## MATERIAL FOR THE TASK
------------------------------

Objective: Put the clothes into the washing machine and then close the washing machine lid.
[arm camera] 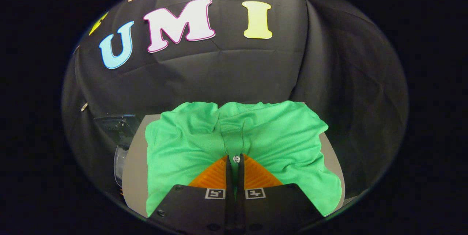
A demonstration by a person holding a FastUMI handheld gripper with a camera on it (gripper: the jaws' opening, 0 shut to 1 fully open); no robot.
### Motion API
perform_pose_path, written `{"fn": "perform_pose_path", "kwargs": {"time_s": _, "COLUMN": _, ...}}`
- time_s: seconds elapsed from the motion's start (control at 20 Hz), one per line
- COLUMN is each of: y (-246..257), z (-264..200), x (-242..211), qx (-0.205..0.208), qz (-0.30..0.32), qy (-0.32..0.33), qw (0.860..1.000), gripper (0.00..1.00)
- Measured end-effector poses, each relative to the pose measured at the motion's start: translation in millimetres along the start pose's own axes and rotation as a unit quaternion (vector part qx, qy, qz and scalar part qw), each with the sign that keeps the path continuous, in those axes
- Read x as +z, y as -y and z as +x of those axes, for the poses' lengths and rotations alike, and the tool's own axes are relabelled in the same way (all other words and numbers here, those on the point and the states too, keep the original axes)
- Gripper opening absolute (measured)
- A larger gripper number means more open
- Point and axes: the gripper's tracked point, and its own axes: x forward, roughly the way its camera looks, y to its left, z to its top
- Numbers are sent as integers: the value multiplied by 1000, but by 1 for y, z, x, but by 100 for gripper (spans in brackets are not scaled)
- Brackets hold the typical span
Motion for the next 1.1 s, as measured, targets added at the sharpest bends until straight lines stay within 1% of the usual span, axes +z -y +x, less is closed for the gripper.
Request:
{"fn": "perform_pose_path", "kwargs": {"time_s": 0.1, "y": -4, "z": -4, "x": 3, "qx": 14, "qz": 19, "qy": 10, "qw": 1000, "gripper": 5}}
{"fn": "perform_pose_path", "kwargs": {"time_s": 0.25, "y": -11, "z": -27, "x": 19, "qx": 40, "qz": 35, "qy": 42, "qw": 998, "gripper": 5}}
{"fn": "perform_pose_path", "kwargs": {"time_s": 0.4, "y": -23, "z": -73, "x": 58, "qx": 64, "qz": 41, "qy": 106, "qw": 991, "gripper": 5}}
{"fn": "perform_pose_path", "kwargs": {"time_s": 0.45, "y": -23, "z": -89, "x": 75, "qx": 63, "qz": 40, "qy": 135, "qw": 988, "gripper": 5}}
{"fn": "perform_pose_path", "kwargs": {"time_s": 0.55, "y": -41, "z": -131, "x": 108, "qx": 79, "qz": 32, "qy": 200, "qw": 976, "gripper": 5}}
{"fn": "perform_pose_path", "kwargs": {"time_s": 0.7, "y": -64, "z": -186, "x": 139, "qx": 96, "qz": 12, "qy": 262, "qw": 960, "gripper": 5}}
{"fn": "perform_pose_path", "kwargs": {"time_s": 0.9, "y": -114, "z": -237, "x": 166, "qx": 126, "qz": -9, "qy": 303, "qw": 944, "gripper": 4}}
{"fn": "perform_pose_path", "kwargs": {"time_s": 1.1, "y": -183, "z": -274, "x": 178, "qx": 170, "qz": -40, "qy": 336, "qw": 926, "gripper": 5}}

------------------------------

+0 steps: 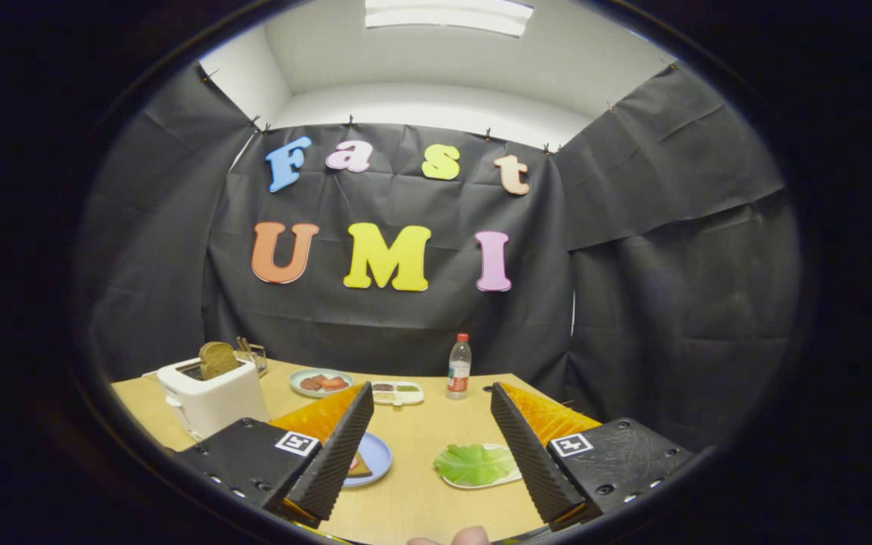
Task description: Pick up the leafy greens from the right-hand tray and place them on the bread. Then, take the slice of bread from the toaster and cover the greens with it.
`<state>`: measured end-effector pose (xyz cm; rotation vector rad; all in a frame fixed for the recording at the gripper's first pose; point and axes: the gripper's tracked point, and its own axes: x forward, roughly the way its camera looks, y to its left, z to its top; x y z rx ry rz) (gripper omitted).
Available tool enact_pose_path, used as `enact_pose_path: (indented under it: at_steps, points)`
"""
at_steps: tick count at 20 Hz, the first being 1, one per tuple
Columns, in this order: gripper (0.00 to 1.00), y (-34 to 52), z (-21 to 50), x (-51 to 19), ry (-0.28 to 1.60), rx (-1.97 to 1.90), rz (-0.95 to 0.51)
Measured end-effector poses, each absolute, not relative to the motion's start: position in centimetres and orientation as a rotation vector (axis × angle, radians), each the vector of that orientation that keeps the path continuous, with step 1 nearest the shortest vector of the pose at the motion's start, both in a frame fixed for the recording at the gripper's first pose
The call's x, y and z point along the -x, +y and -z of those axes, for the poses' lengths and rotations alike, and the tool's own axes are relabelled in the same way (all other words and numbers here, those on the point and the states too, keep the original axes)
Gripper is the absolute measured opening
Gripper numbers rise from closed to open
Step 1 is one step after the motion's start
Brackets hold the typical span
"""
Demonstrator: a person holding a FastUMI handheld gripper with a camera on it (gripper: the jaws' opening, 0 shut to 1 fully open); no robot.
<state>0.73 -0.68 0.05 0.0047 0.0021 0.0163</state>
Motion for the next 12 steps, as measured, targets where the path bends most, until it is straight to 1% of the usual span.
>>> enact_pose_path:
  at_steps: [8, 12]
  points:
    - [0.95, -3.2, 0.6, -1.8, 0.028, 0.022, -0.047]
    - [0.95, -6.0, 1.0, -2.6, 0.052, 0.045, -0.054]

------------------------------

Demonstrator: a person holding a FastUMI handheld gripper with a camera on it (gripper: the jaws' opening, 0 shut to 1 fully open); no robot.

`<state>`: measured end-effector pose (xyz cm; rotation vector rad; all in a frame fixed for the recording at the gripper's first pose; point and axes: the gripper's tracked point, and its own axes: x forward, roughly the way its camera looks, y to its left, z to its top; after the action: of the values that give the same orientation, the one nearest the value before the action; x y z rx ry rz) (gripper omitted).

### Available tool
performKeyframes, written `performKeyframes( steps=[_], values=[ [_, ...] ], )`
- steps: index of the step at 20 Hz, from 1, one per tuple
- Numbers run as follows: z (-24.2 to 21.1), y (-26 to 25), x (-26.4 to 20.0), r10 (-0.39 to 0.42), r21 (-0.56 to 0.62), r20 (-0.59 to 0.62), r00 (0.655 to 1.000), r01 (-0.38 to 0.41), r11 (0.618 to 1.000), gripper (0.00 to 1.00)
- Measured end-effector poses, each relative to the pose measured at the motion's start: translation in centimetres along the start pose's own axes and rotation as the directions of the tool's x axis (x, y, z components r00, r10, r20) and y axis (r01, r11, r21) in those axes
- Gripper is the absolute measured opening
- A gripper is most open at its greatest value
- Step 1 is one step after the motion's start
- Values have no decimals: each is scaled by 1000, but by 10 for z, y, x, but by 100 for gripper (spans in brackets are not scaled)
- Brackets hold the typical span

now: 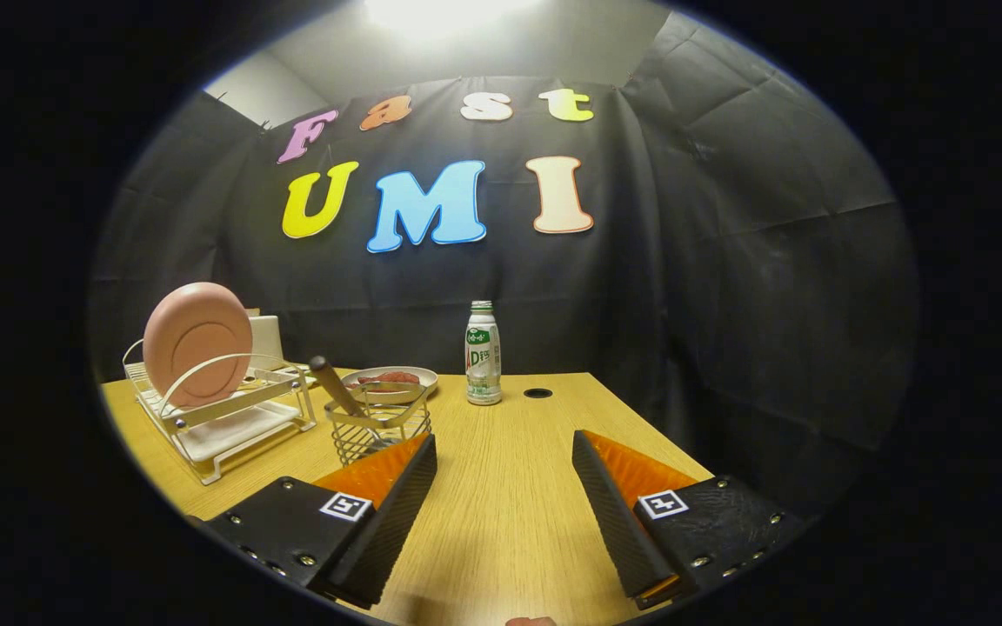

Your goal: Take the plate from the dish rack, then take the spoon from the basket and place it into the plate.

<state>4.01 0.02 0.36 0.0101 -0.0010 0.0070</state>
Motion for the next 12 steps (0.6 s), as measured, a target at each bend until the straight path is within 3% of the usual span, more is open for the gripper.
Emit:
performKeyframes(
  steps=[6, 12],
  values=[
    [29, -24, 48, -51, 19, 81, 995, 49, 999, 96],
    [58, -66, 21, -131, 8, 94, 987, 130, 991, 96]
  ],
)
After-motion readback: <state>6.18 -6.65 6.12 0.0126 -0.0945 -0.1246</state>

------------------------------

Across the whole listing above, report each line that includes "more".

- A larger gripper number means more open
Motion for the next 12 steps (0.6 s), as measured, a target at each bend until the straight path is within 3% of the usual span, more is open for the gripper.

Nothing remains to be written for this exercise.